### Supplied material
▼
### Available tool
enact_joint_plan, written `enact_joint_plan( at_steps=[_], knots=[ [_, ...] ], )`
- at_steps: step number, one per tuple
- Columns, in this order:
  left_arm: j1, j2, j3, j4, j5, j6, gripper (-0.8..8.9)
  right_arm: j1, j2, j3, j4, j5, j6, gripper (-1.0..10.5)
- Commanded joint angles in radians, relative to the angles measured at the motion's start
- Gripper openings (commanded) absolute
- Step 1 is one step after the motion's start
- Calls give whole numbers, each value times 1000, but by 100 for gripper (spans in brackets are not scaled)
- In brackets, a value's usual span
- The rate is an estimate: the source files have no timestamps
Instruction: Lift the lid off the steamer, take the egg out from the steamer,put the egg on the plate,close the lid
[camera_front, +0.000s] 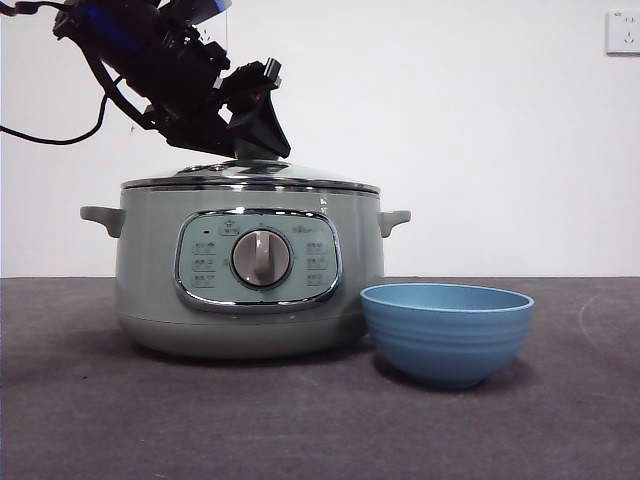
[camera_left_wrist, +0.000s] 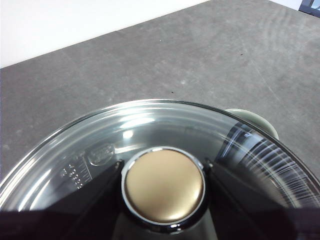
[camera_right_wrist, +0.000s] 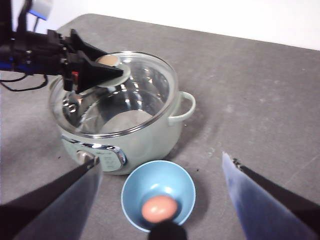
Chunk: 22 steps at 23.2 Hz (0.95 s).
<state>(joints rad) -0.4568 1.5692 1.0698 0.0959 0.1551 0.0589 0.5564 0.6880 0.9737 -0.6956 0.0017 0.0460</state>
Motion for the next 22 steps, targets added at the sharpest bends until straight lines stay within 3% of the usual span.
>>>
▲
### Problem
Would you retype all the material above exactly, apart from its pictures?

### Answer to this problem
### Available tool
enact_joint_plan, written `enact_joint_plan( at_steps=[_], knots=[ [_, ...] ], )`
- at_steps: step number, one per tuple
- Columns, in this order:
  left_arm: j1, j2, j3, j4, j5, j6, gripper (-0.8..8.9)
  right_arm: j1, j2, j3, j4, j5, j6, gripper (-1.0..10.5)
- Commanded joint angles in radians, relative to the angles measured at the motion's start
- Gripper openings (commanded) absolute
- Step 1 is one step after the motion's start
- Calls give whole numbers, each value times 1000, but by 100 for gripper (spans in brackets are not scaled)
- In brackets, a value's usual span
- The rate is an estimate: the source files have no timestamps
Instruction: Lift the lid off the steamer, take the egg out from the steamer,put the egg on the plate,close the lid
[camera_front, +0.000s] 
[camera_left_wrist, +0.000s] 
[camera_right_wrist, +0.000s] 
Chunk: 22 steps at 23.2 Hz (0.95 s).
<state>(joints rad) -0.4568 1.5692 1.0698 0.0959 0.1551 0.0589 0.5564 0.6880 0.9737 -0.6956 0.0017 0.0460</state>
Motion for the next 22 steps, targets added at the sharpest bends until straight lines stay within 3% of the usual span.
>>>

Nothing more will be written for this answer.